What you should do >> Omit all pictures. Quote only the lines from the one with "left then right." through the end of the material below.

Data provided >>
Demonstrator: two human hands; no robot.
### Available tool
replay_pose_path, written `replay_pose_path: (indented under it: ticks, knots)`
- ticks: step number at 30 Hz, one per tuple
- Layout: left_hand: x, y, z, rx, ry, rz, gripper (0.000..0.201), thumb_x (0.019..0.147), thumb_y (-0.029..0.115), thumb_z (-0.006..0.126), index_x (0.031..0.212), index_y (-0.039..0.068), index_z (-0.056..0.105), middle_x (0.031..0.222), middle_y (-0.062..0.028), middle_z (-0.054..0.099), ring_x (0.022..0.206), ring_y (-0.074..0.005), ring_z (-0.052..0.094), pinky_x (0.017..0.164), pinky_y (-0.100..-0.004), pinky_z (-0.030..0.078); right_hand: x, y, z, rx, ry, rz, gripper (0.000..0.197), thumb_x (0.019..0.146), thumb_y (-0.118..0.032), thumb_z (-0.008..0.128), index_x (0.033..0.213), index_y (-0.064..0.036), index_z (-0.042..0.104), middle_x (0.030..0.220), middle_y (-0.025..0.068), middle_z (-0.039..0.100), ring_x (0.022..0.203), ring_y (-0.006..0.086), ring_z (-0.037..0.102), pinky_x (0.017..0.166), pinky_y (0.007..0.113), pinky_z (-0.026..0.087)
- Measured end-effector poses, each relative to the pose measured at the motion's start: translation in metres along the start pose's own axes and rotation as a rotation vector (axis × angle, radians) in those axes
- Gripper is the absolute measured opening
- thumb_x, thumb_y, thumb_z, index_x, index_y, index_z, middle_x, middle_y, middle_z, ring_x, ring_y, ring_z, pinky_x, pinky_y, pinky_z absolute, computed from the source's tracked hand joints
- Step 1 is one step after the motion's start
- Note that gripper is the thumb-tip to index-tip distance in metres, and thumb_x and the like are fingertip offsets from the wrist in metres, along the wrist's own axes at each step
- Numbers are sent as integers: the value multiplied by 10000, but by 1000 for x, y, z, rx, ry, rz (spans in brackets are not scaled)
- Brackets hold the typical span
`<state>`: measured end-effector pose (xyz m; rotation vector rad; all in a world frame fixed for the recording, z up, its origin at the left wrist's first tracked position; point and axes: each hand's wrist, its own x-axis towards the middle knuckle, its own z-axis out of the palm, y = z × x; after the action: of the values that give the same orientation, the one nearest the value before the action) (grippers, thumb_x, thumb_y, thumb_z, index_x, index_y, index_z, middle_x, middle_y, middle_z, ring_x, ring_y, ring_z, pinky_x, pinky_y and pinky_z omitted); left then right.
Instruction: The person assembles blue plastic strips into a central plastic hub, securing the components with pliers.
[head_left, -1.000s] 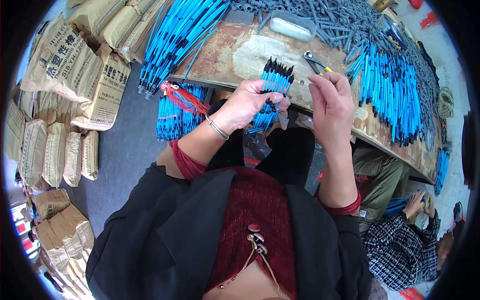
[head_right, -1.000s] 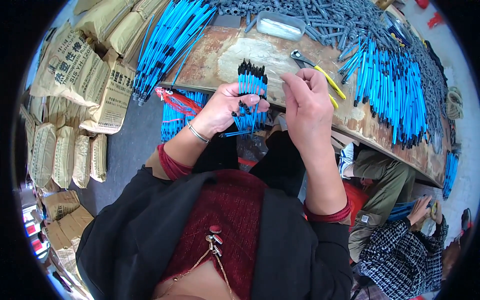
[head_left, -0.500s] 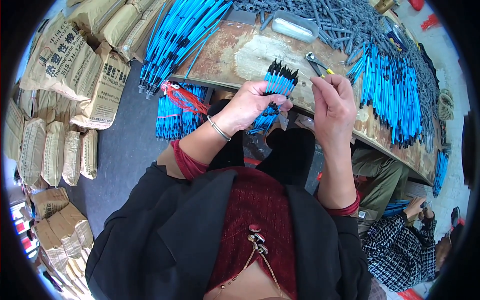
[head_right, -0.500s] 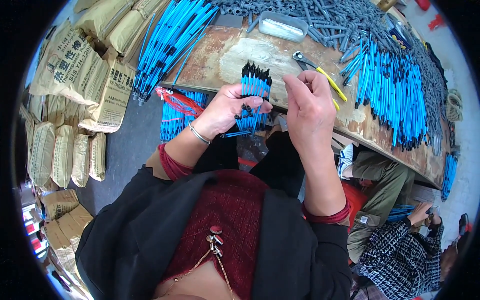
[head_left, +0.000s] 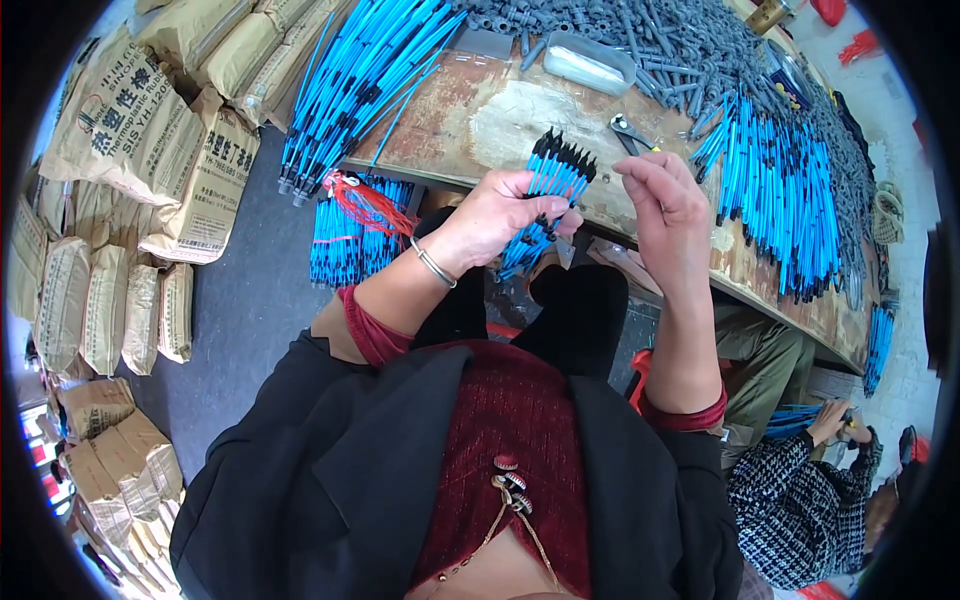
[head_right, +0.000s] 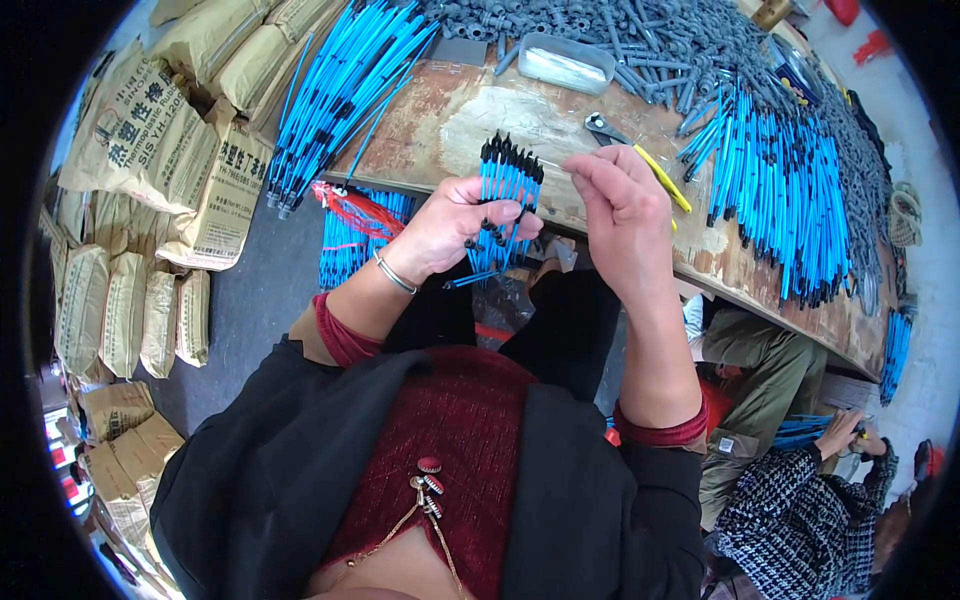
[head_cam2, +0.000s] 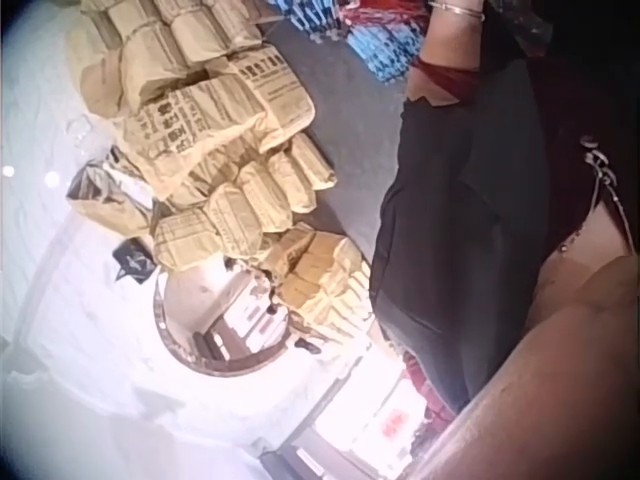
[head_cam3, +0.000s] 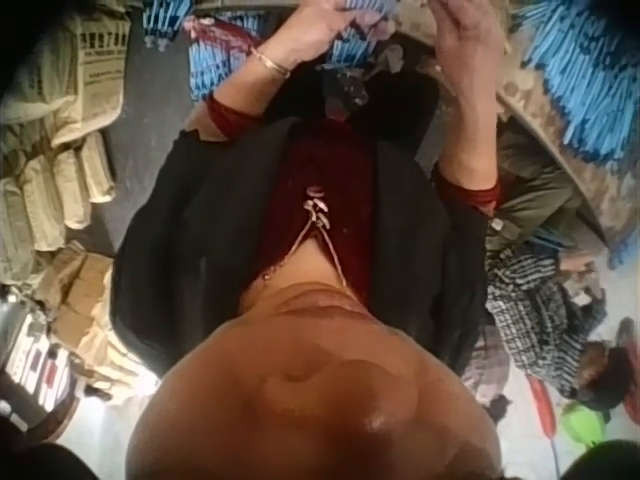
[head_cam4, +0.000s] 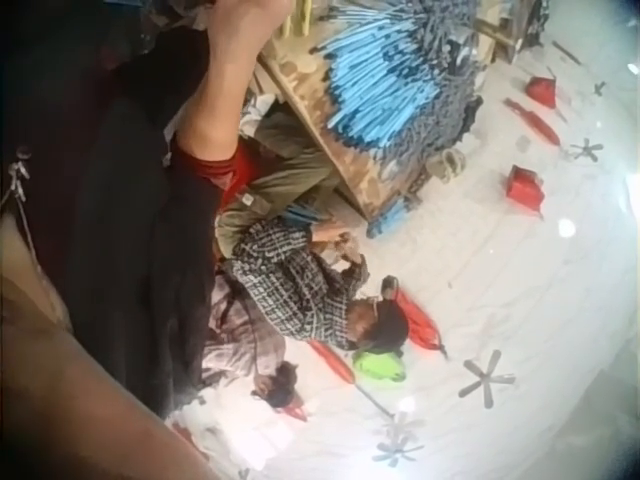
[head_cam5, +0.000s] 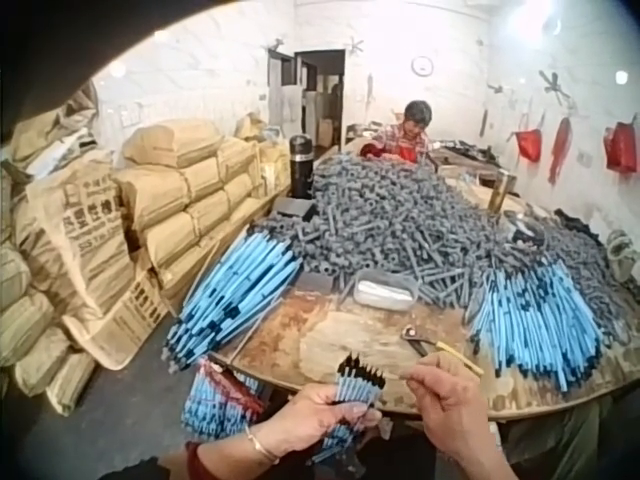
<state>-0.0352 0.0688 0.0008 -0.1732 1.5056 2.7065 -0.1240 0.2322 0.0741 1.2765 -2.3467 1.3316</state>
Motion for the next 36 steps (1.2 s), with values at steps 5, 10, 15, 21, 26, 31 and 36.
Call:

Answer section >>
`<state>`: measured end-effector pose (xyz m; rotation vector rad; all in a world frame fixed for the recording, z up, its origin at the left wrist's first tracked position; point and axes: each hand's wrist, its own x-axis towards the middle knuckle, its own z-axis out of the palm, y = z × x; after the action: of the values that give the same orientation, the one nearest the value before the action) (grippers, thumb_x, thumb_y, thumb_z, index_x, index_y, index_z, middle_x, middle_y, middle_z, ring_x, ring_y, ring_z, pinky_x, pinky_y and pinky_z omitted); left then right.
Instruction: The person assembles blue plastic strips into a central plastic hub, securing the components with pliers.
[head_left, -1.000s] 
[head_right, -1.000s] 
[head_left, -0.500s] 
[head_right, -0.500s] 
[head_left, +0.000s] 
[head_right, +0.000s] 
[head_cam2, +0.000s] 
[head_cam3, +0.000s] 
[head_cam4, +0.000s] 
[head_cam5, +0.000s] 
<state>-0.0352 0.0688 0.0008 -0.1732 1.5056 2.7065 -0.1240 0.2322 0.0741 1.2765 -2.3467 1.3316</state>
Motion for the next 36 steps (1.2 s), with values at steps 5, 10, 15, 21, 26, 31 and 36.
Call:

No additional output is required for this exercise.